Pour clarifier quelques points, sachez qu’au Québec, le CEGEP est un collège d'enseignement général et professionnel. Ensuite, pour en savoir un peu plus, ces fameux groupes qui ont donc rythmé la vie quotidienne de nos musiciens alors encore élèves, furent ANONYMUS, GROOVY AARDVARK LES COWBOYS FRINGANTS, LES VULGAIRES MACHINS, GRIM SKUNK, LES ORDURES IONIQUES, LES MARMOTTES APPLATIES, ARSENIQ 33, TSPC, soit un paquet de références inconnues pour ma part, mais dont les spécialistes sauront évaluer l’importance au moment de juger de cette musique que proposent les canadiens. Quelle musique ? Ce « Thrash épique » dont ils pensent pouvoir se revendiquer, mais qui dans les faits s’apparente plus à un Heavy légèrement corsé qu’à un Thrash vraiment assumé. D’ailleurs, les trois musiciens affirment se placer sous l’égide d’IRON MAIDEN, HELLOWEEN, MANOWAR, METALLICA, MEGADETH, ou PRIMAL FEAR, ce qui guidera plus l’auditeur éventuel sur la piste d’une musique certes puissante, mais à la vélocité totalement maîtrisée. Ce qui est évidemment le cas, puisque les six morceaux de cet EP refusent toute accélération intempestive, voire toute accélération tout court, pour se concentrer sur des tempi médiums, des passages plus lourds, et donc s’éloigner de la férocité du Thrash des origines.

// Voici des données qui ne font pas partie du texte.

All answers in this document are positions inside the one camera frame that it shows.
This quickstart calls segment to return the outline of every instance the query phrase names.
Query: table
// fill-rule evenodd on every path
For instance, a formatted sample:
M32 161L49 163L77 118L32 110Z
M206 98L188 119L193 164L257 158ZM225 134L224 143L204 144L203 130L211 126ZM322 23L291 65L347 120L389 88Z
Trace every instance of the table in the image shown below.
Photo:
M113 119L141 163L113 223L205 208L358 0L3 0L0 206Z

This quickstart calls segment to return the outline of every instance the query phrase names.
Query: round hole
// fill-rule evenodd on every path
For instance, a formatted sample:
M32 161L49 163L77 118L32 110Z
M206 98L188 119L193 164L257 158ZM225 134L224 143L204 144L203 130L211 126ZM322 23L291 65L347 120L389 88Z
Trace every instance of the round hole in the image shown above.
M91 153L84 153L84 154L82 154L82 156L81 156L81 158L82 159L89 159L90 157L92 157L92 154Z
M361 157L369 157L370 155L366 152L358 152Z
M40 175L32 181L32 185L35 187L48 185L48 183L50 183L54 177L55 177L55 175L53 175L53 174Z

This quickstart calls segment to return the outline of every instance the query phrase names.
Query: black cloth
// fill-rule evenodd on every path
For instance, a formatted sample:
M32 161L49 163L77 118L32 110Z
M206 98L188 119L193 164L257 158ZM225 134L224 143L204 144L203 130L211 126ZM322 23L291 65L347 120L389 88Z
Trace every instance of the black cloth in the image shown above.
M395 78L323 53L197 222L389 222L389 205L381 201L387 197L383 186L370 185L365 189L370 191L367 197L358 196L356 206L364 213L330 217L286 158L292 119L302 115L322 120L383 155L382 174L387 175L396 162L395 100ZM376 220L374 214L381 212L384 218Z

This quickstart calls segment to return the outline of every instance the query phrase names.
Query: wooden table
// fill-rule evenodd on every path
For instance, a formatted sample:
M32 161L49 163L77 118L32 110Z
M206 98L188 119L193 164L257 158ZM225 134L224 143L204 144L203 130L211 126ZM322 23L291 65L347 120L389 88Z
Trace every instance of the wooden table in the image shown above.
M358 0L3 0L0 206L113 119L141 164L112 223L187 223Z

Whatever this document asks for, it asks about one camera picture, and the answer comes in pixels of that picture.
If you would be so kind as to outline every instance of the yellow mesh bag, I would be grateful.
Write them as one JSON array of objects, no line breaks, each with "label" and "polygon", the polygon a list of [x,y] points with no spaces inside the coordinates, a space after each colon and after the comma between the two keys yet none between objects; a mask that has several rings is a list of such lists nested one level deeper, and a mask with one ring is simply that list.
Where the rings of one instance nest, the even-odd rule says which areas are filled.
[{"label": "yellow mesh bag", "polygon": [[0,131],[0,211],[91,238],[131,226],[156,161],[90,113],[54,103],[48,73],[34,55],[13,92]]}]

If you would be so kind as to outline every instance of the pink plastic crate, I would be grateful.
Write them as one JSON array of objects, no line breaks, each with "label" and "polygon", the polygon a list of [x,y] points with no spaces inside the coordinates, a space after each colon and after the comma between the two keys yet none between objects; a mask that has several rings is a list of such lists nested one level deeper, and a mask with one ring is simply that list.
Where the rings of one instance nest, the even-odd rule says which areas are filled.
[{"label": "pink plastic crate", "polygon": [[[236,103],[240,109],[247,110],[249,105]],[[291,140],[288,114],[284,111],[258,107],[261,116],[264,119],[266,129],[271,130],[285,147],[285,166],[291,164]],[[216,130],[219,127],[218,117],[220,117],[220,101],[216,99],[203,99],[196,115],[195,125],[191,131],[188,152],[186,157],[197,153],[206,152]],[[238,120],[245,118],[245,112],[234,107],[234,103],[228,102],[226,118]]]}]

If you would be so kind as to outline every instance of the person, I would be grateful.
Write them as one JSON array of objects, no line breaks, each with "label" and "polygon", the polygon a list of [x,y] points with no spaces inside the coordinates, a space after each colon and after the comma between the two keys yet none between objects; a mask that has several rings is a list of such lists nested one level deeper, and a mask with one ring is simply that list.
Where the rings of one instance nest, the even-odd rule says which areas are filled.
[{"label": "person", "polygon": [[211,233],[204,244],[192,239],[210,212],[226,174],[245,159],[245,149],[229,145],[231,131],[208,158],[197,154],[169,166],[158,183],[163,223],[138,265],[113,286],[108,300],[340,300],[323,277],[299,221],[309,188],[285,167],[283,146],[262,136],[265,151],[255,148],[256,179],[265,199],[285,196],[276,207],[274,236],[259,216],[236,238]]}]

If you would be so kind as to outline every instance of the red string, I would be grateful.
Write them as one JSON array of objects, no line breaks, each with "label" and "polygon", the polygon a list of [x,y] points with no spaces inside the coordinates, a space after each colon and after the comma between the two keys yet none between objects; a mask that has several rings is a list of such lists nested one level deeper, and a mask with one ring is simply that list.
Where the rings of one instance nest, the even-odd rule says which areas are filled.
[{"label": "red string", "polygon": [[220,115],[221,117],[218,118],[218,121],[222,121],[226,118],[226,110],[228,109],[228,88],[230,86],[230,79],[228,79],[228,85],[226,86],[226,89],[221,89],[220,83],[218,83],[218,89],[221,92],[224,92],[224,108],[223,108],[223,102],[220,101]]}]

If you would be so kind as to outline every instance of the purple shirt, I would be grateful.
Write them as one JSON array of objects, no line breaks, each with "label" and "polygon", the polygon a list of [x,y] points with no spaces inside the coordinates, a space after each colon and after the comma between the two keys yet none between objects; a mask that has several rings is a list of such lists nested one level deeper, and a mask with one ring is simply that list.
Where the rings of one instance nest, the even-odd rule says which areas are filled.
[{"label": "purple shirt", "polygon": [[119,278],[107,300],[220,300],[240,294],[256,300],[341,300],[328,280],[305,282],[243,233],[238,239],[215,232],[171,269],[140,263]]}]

C’est donc en toute modération que Ren (chant/guitare), Domm (basse/chœurs) et Guillaume (batterie) s’adonnent aux joies de la virilité métallique nostalgique, semblant parfois se poser en synthèse parfaite de la scène Heavy française des années 80 et de la précision franche du ANNIHILATOR le plus accommodant. Ce qu’on remarque d’ailleurs dès le riff d’intro du glorieux et plein de classicisme « Pourchasser Le Dragon », qui rappelle une fusion assez intelligente entre ADX, SORTILEGE, ANNIHILATOR, JUDAS PRIEST, mais aussi les SWORD nationaux, le tout agité d’une passion indéfectible pour le Hard Rock tel qu’il fut conçu il y a trente ans. Les textes en français permettent d’apprécier en toute quiétude des thématiques contemporaines, car malgré des intitulés qui pourraient parfois faire penser aux pires clichés de DIO et consorts, les problématiques sont actuelles et d’importance. Ainsi, le même « Pourchasser Le Dragon » ne vous incite pas à prendre votre épée de chevalier pour aller délivrer une princesse des griffes d’un dragon, mais aborde la dictature du virtuel qui déclenche des compétitions de popularité stupides. Le reste des préoccupations se situe bien évidemment au niveau des libertés individuelles, de la rébellion, des injustices sociales et politiques, ce que met admirablement bien en relief cette sublime pochette sur laquelle on retrouve un prêtre machiavélique, une reine du mal et un politicien corrompu. Mais au-delà du graphisme et des concepts, c’est bien la musique qui reste le centre d’intérêt de ce La Foi, La Loi, La Croix qui fait d’ailleurs suite à un premier jet court lui aussi (Le Metal Est Notre Langue), et qui confirme que le seul but de ces trois montréalais reste de jouer le Metal le plus pur et franc possible, au-delà des clivages et des luttes d’originalité. Ici, tel n’est pas le but, mais pourtant, malgré des atours vraiment formels, leurs morceaux ont ce petit plus charmant qui ne fait pas les grands albums, mais les bons divertissements.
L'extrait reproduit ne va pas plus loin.